# EXERCISE BRIEF
Print every entry again, precisely as written.

# GIVEN DATA
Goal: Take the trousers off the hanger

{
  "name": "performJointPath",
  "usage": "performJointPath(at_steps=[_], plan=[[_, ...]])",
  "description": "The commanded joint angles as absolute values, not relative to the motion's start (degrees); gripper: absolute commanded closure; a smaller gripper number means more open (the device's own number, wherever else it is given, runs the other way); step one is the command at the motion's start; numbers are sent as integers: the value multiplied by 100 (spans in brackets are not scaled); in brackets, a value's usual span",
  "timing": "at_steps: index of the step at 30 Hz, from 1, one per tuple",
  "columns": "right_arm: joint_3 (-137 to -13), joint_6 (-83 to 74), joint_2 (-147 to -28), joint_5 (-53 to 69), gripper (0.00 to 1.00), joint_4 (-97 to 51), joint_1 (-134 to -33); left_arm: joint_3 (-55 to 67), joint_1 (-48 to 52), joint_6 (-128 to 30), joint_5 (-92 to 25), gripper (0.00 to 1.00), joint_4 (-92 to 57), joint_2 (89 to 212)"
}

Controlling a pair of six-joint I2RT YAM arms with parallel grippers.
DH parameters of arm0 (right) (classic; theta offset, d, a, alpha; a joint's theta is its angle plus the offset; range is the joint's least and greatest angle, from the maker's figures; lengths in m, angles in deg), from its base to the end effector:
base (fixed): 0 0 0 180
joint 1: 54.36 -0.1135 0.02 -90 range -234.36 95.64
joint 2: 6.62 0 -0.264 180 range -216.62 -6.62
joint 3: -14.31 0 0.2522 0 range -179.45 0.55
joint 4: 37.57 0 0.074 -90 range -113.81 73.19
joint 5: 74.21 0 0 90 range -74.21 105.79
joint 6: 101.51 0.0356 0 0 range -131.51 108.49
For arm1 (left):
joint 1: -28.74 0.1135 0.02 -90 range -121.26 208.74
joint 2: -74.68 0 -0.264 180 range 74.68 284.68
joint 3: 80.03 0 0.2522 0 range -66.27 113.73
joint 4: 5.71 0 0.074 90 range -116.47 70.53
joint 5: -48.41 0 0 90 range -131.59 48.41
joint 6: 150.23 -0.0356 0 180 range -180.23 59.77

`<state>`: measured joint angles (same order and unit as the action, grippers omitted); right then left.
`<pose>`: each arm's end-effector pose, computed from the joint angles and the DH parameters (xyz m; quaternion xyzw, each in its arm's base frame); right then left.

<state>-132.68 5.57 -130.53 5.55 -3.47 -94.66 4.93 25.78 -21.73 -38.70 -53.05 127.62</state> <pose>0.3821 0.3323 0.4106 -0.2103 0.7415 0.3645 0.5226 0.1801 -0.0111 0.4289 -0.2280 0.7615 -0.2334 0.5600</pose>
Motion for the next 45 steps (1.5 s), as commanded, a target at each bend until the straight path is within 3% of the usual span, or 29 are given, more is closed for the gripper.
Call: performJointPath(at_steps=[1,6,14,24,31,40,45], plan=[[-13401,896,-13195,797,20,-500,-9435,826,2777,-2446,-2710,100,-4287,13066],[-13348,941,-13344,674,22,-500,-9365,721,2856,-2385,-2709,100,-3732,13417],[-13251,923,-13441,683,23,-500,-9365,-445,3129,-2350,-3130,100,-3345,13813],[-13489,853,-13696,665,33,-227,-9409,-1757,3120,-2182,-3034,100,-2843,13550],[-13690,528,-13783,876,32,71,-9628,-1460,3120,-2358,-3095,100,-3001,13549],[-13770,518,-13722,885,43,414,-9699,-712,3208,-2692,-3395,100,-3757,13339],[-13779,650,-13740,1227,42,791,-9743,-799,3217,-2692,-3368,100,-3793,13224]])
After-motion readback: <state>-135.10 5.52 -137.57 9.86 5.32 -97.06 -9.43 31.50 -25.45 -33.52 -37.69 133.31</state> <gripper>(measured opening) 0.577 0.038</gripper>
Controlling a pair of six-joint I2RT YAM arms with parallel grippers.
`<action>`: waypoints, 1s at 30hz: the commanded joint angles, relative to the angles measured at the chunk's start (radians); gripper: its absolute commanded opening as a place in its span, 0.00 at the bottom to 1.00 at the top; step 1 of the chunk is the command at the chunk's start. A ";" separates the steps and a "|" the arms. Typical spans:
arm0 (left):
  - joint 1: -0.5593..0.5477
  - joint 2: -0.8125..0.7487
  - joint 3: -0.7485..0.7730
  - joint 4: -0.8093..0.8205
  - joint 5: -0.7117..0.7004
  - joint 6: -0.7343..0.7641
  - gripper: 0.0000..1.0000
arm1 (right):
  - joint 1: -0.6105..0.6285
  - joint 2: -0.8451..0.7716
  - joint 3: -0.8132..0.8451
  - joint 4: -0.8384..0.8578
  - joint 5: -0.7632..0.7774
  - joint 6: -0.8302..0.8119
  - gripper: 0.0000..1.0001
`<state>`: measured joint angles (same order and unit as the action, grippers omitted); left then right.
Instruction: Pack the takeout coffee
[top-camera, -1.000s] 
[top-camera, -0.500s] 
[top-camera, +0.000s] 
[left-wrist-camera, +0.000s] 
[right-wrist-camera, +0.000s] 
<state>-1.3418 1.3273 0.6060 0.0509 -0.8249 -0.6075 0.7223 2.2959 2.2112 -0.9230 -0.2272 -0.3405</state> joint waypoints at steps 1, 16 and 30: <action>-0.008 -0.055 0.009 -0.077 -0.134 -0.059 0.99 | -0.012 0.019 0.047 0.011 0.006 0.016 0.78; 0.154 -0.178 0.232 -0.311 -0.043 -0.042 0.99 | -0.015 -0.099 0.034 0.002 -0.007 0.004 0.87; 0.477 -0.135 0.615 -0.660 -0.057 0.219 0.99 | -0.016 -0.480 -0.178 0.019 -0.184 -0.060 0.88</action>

# YOUR SOLUTION
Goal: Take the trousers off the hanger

{
  "name": "performJointPath",
  "usage": "performJointPath(at_steps=[_], plan=[[_, ...]])",
  "description": "The commanded joint angles as absolute values, not relative to the motion's start (degrees); gripper: absolute commanded closure; a smaller gripper number means more open (the device's own number, wherever else it is given, runs the other way); step one is the command at the motion's start; numbers are sent as integers: the value multiplied by 100 (spans in brackets are not scaled); in brackets, a value's usual span",
  "timing": "at_steps: index of the step at 30 Hz, from 1, one per tuple",
  "columns": "right_arm: joint_3 (-137 to -13), joint_6 (-83 to 74), joint_2 (-147 to -28), joint_5 (-53 to 69), gripper (0.00 to 1.00), joint_4 (-97 to 51), joint_1 (-134 to -33); left_arm: joint_3 (-55 to 67), joint_1 (-48 to 52), joint_6 (-128 to 30), joint_5 (-92 to 25), gripper (0.00 to 1.00), joint_4 (-92 to 57), joint_2 (89 to 212)"
}

Controlling a pair of six-joint I2RT YAM arms with parallel grippers.
DH parameters of arm0 (right) (classic; theta offset, d, a, alpha; a joint's theta is its angle plus the offset; range is the joint's least and greatest angle, from the maker's figures; lengths in m, angles in deg), from its base to the end effector:
base (fixed): 0 0 0 180
joint 1: 54.36 -0.1135 0.02 -90 range -234.36 95.64
joint 2: 6.62 0 -0.264 180 range -216.62 -6.62
joint 3: -14.31 0 0.2522 0 range -179.45 0.55
joint 4: 37.57 0 0.074 -90 range -113.81 73.19
joint 5: 74.21 0 0 90 range -74.21 105.79
joint 6: 101.51 0.0356 0 0 range -131.51 108.49
For arm1 (left):
joint 1: -28.74 0.1135 0.02 -90 range -121.26 208.74
joint 2: -74.68 0 -0.264 180 range 74.68 284.68
joint 3: 80.03 0 0.2522 0 range -66.27 113.73
joint 4: 5.71 0 0.074 90 range -116.47 70.53
joint 5: -48.41 0 0 90 range -131.59 48.41
joint 6: 150.23 -0.0356 0 180 range -180.23 59.77

`<state>`: measured joint angles (same order and unit as the action, grippers omitted); right then left.
`<pose>`: each arm's end-effector pose, computed from the joint angles and the DH parameters (xyz m; quaternion xyzw, each in its arm's base frame); right then left.

<state>-132.68 5.57 -130.53 5.55 -3.47 -94.66 4.93 25.78 -21.73 -38.70 -53.05 127.62</state> <pose>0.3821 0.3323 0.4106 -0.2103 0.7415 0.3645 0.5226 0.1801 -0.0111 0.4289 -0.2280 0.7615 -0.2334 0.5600</pose>
Motion for the next 45 steps (1.5 s), as commanded, a target at each bend until the straight path is within 3% of the usual span, or 29 are given, more is closed for the gripper.
Call: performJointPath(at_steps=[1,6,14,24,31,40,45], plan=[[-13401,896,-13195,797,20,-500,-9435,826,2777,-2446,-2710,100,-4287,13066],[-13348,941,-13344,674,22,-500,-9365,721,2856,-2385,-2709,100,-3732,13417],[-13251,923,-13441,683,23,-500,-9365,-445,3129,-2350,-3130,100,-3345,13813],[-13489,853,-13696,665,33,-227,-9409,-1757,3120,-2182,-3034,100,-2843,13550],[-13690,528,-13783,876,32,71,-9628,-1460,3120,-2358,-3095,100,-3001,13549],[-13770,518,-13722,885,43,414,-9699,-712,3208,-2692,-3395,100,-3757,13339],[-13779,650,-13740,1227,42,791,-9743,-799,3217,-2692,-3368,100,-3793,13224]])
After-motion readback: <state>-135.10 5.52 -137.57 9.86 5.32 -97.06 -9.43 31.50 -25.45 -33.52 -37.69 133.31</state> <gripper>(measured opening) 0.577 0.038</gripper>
Controlling a pair of six-joint I2RT YAM arms with parallel grippers.
`<action>`: waypoints, 1s at 30hz: the commanded joint angles, relative to the angles measured at the chunk's start (radians); gripper: its absolute commanded opening as a place in its span, 0.00 at the bottom to 1.00 at the top; step 1 of the chunk is the command at the chunk's start. A ";" separates the steps and a "|" the arms. Typical spans:
arm0 (left):
  - joint 1: -0.5593..0.5477
  - joint 2: -0.8125..0.7487
  - joint 3: -0.7485..0.7730
  - joint 4: -0.8093..0.8205
  - joint 5: -0.7117..0.7004
  - joint 6: -0.7343..0.7641
  - gripper: 0.0000..1.0000
arm1 (right):
  - joint 1: -0.6105..0.6285
  - joint 2: -0.8451..0.7716
  - joint 3: -0.8132..0.8451
  - joint 4: -0.8384..0.8578
  - joint 5: -0.7632..0.7774
  - joint 6: -0.8302..0.8119
  - gripper: 0.0000..1.0001
`<state>`: measured joint angles (same order and unit as the action, grippers omitted); left then right.
Instruction: Pack the takeout coffee
[top-camera, -1.000s] 
[top-camera, -0.500s] 
[top-camera, +0.000s] 
[left-wrist-camera, +0.000s] 
[right-wrist-camera, +0.000s] 
<state>-1.3418 1.3273 0.6060 0.0509 -0.8249 -0.6075 0.7223 2.2959 2.2112 -0.9230 -0.2272 -0.3405</state> joint waypoints at steps 1, 16 and 30: <action>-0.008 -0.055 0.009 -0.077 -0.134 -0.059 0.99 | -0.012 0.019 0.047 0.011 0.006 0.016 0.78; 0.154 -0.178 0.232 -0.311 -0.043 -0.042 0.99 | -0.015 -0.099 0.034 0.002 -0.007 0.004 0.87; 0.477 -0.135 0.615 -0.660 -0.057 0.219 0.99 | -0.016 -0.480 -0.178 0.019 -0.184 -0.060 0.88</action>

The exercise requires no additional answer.